Change partition_by to return a random partition instead of a nil value for a parition_by function
This fixes an issue we were facing where the partition_key being nil meant that since
in_partition?(%Subscriber{partition_key: nil}, _partition_key), do: false
Then any events with a nil partition_key would exhaust the available subscribers - draining them from other queues - and especially in our case where 99% of events were going to the nil queue - meaning this queue always get priority vs other queues in terms of consuming events. This happened due to in EventStore.Subscriptions.SubscriptionFsm.next_available_subscriber/2 this never resolving into an existing queue:
partition_subscriber =
Enum.find(subscribers, fn {_pid, subscriber} ->
Subscriber.in_partition?(subscriber, partition_key)
end)
which meant that events for the nil queue would always grab a new Subscriber instead of grouping up with an existing one already processing a nil queue event. This exhausted the subscribers and prevented other queues with less events from being processed.
This fix prevents the issue by replacing nil partition_keys with a random partition based on the max_size that will allow the event queues to be processed with equal priority when partition_by is nil or returns nil.
This nil behavior was kept for when partition_by is nil since it optimizes the parallelism of the "default" behavior when no partition_by is provided.
Sorry, need to fix the tests
I updated the changes a bit and fixed the tests
Hello @cblage, thanks for putting the work in here.
I see the problem, where we need to be able to identify that we'd like the default partition strategy to be used, and then a custom strategy that may return nil and thus make very uneven distributions.
I'm worried that returning a random partition might be surprising behaviour in the case of a nil.
Is there a reason you wouldn't handle this in your application code?
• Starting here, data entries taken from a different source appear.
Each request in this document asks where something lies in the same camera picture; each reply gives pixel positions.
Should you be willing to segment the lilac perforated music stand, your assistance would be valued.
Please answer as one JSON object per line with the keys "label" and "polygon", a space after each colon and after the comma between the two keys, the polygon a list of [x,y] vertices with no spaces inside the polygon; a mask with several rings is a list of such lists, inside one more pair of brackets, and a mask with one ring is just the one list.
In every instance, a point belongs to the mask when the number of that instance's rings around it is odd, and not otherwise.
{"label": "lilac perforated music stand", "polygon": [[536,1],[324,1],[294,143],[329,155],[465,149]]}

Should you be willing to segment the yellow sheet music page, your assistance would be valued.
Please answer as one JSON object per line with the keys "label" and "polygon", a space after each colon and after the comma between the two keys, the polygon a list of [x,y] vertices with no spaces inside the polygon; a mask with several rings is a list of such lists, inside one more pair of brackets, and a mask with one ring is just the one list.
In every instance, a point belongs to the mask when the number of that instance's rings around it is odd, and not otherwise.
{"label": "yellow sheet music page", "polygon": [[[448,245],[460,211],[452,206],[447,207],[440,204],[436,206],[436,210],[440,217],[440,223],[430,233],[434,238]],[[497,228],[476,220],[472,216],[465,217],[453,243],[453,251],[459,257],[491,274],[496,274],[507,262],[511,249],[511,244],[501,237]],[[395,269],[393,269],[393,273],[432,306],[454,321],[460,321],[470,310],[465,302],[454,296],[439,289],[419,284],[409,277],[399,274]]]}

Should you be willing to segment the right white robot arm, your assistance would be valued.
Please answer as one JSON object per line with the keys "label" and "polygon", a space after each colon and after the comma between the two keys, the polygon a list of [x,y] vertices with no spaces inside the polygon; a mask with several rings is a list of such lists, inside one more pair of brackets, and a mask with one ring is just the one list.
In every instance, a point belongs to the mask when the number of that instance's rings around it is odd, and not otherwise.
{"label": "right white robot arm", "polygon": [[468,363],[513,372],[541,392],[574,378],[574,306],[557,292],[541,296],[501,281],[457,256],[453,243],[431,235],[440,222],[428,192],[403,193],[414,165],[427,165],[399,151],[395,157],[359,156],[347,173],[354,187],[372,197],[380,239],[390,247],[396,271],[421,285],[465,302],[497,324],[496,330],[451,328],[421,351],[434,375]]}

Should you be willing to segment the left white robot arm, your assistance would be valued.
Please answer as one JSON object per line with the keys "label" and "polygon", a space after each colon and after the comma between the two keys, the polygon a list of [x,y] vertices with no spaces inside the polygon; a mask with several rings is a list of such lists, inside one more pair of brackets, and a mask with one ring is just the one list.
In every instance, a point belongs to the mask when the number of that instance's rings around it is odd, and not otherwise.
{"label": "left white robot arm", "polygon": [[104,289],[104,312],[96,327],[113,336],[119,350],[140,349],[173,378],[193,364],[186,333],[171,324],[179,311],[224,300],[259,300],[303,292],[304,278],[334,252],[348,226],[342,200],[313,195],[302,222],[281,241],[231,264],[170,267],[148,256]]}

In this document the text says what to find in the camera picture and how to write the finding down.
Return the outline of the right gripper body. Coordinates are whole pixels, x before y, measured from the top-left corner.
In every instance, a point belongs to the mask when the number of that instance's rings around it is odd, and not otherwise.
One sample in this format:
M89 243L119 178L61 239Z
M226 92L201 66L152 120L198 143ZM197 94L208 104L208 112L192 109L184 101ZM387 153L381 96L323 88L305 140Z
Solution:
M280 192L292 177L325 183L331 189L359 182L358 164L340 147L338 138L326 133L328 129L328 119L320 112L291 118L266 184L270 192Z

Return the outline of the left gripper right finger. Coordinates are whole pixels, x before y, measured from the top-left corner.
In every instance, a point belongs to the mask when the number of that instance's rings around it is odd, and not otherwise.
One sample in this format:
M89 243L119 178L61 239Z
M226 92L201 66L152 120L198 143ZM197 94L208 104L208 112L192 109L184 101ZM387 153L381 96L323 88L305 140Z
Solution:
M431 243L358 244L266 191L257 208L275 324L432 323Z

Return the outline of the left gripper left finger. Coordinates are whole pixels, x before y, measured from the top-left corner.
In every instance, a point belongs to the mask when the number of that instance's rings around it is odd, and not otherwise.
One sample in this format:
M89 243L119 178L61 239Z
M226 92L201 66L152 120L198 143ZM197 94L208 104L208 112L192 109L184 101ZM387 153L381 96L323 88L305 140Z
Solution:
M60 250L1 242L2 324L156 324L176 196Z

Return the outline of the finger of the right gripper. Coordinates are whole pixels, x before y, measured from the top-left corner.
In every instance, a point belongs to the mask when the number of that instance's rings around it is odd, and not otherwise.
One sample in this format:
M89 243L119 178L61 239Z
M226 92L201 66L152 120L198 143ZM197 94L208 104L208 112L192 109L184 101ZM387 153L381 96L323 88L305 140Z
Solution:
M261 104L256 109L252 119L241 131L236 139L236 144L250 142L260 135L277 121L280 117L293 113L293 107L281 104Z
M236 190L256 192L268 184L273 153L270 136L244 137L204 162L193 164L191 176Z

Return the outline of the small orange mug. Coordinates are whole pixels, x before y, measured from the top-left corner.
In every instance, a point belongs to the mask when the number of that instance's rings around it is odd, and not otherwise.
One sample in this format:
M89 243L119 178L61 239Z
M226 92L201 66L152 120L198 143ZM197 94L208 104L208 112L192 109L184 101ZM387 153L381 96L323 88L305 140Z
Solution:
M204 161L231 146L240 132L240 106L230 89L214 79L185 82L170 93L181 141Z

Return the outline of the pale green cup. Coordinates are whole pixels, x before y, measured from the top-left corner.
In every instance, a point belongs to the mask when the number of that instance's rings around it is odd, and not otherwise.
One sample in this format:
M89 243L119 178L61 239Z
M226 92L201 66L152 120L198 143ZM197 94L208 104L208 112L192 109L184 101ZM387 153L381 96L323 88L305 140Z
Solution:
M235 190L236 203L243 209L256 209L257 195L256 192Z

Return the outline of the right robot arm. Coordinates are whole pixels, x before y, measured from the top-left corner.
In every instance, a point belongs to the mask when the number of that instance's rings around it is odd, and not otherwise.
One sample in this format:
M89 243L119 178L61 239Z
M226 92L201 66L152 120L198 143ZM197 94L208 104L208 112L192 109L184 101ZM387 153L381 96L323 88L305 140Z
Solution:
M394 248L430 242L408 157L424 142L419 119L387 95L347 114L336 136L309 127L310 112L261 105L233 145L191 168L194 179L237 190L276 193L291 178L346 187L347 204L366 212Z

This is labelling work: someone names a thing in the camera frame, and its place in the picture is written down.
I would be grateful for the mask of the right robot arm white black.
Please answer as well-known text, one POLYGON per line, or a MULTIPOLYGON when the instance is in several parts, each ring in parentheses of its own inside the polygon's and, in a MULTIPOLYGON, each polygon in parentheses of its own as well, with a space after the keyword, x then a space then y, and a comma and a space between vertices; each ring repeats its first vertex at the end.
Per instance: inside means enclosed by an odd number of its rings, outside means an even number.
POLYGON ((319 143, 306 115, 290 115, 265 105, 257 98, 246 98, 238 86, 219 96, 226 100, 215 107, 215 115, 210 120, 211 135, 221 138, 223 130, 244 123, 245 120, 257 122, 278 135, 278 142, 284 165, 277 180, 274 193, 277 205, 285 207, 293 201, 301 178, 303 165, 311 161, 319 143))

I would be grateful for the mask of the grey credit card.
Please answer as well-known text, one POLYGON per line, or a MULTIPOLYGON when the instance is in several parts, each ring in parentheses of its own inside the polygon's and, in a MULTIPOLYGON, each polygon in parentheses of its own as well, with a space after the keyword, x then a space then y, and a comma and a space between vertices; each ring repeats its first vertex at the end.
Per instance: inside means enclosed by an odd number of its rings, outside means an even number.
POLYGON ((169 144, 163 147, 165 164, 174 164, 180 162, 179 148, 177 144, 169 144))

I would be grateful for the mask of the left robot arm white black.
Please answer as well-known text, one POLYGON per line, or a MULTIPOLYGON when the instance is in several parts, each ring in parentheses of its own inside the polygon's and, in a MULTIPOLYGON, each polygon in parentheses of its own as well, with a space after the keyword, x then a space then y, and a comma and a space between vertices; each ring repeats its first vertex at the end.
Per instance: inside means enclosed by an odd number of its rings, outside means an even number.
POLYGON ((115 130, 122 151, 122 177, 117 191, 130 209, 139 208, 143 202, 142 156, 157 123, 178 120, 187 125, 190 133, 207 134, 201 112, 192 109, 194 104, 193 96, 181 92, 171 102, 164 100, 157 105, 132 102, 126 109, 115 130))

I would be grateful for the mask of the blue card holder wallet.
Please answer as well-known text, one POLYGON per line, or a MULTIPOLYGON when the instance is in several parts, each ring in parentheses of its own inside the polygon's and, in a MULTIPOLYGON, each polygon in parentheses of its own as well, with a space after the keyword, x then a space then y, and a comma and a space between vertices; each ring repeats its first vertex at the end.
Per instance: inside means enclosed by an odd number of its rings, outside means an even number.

You would opt into the fallback behaviour that makes the most sense for you.
I agree that this is a bit of a foot-gun here though. Perhaps we should raise an error if partition_by/1 returns nil? This would give the developer the chance to catch this issue early and address it before going to production.
WDYT?
Hi @drteeth!
Throwing an error when partition_by returns nil might be a better approach. We dealt with the problem on the application side, but it was difficult to debug why certain events were not getting processed in time - so we decided to contribute with this patch to prevent others from having the same problem.